Throughout the ages, the four great men refer to

The four great writers in ancient articles refer to Han Yu, Liu Zongyuan, Ouyang Xiu and Su Shi.

1, Su Shi

Su Shi (1037—110/) was a writer, painter and gourmet in the Northern Song Dynasty. Zi yue Zhan, no Dongpo lay man. I have a bumpy career, profound knowledge, extremely high talent and excellent poetry, calligraphy and painting.

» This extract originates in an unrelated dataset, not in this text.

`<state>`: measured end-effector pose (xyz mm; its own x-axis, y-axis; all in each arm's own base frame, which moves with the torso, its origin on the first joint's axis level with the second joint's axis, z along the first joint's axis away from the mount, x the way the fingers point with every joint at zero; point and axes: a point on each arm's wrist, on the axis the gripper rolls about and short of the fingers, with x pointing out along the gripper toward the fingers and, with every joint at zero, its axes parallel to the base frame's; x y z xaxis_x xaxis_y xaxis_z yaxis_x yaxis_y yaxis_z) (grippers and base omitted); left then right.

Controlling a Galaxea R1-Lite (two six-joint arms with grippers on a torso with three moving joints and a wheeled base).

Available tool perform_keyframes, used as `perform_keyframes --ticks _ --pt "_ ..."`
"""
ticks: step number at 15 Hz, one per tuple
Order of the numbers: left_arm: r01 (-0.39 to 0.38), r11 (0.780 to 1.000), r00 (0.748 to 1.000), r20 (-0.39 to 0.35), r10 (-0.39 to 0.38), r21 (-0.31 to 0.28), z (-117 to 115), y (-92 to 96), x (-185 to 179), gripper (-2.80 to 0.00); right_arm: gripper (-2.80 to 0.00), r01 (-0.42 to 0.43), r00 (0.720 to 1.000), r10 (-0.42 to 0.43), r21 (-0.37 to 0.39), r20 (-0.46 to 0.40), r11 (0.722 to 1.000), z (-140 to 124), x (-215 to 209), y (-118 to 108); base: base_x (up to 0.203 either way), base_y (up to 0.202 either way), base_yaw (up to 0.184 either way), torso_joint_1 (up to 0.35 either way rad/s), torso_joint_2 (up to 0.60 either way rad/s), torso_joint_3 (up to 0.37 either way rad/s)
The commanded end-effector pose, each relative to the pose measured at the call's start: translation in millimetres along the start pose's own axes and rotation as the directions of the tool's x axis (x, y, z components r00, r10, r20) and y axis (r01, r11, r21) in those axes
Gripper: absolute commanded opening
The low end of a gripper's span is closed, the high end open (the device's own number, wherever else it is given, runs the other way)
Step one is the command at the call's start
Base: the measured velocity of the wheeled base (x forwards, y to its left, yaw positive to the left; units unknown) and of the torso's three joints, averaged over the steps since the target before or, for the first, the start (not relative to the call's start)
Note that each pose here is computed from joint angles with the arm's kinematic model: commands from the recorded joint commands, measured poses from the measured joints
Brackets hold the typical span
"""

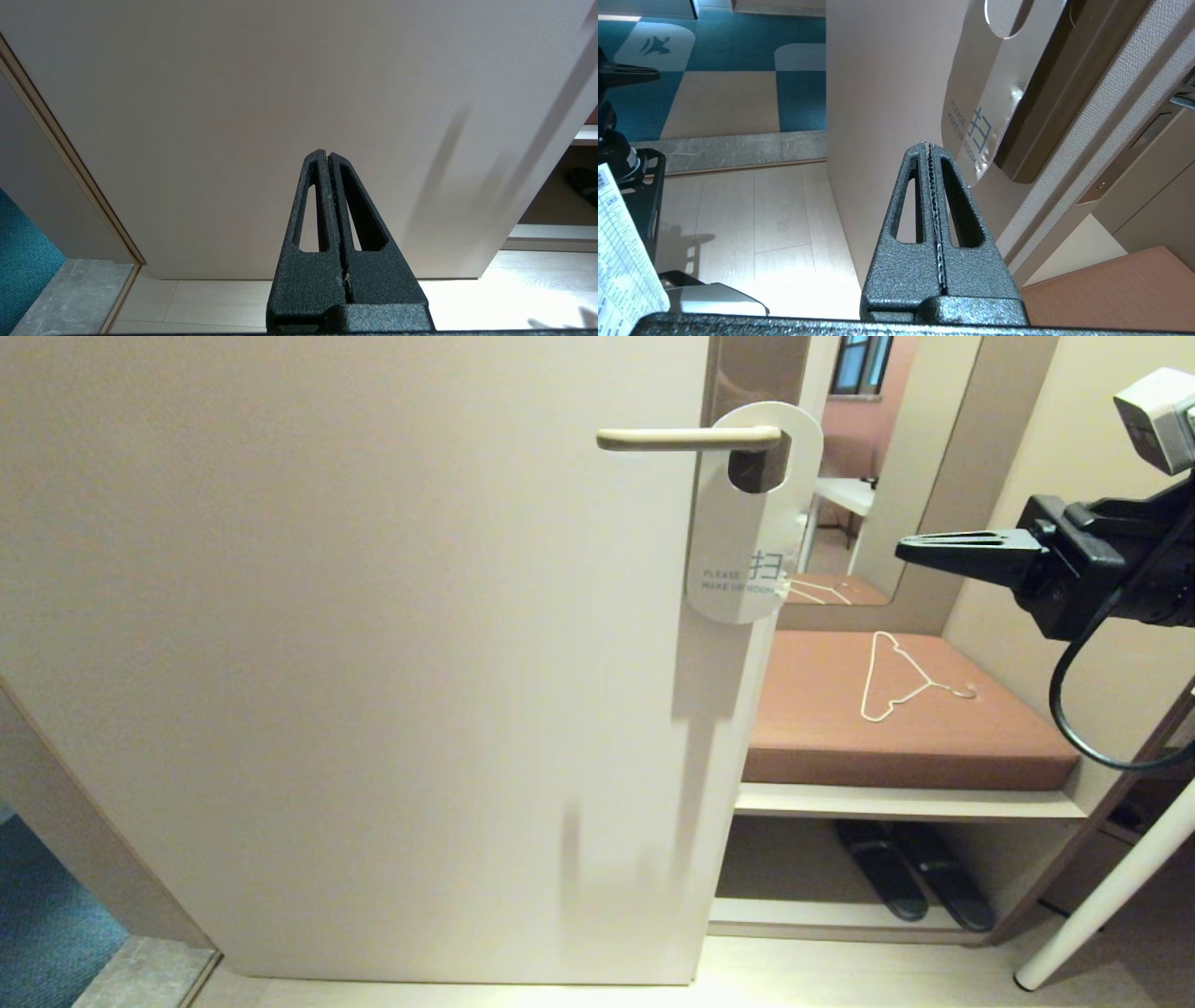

His prose "Wang Yang is Arbitrary" is also called Ou Su with Ouyang Xiu. His poems are fresh, vigorous and unique, and he is called Su Huang with Huang Tingjian. The words are bold and unconstrained, and they are called Su Xin with Xin Qiji; Calligraphy is good at running script and regular script, and the pen is ups and downs. With Huang Tingjian, Mitty and Cai Xiang, they are also called Song Sijia. Painting is the same as literature. In painting, we advocate spirit likeness and "literati painting".

2. Ouyang Xiu

Ouyang Xiu (1007— 1072), whose real name is Yongshu, is a drunkard, and later named "Liu Yiju". Han nationality, a native of Yongfeng, Jizhou (now Yongfeng County, Jiangxi Province), called himself "Ouyang Xiu of Luling" because Jizhou originally belonged to Luling County. Posthumous title Wenzhong, also known as Ouyang Wenzhong. Politicians, writers and historians in the Northern Song Dynasty, together with Han Yu, Liu Zongyuan, Wang Anshi, Su Tao, Su Shi, Su Zhe and Ceng Gong, are known as the "Eight Masters of Tang and Song Dynasties".

3. Liu Zongyuan

Liu Zongyuan (773-8 19), with thick words, was an outstanding poet, philosopher, Confucian scholar and even an outstanding politician in the Tang Dynasty, and was one of the eight masters in the Tang and Song Dynasties. Because he was from Hedong, he was called Liu Liuzhou, and because he was finally appointed as the secretariat of Liuzhou.

Liu Zongyuan and Han Yu were both leaders of the ancient prose movement in the middle Tang Dynasty, also known as "Liu Han". In the cultural history of China, his achievements in poetry and literature are extremely outstanding, which can be said to be inseparable for a while.

4. Han Yu

Han Yu (768~824) was a writer, philosopher and thinker in the Tang Dynasty. In Song Dynasty, Su Shi called him "the decline of eight generations of literature", and in Ming Dynasty, he was regarded as the first of the eight masters in Tang and Song Dynasties. He and Liu Zongyuan are also called "Liu Han" and are known as "literary masters" and "literary schools of one hundred generations". Han Yu is the founder of China's "orthodoxy" concept and a symbolic figure who respects Confucianism and opposes Buddhism.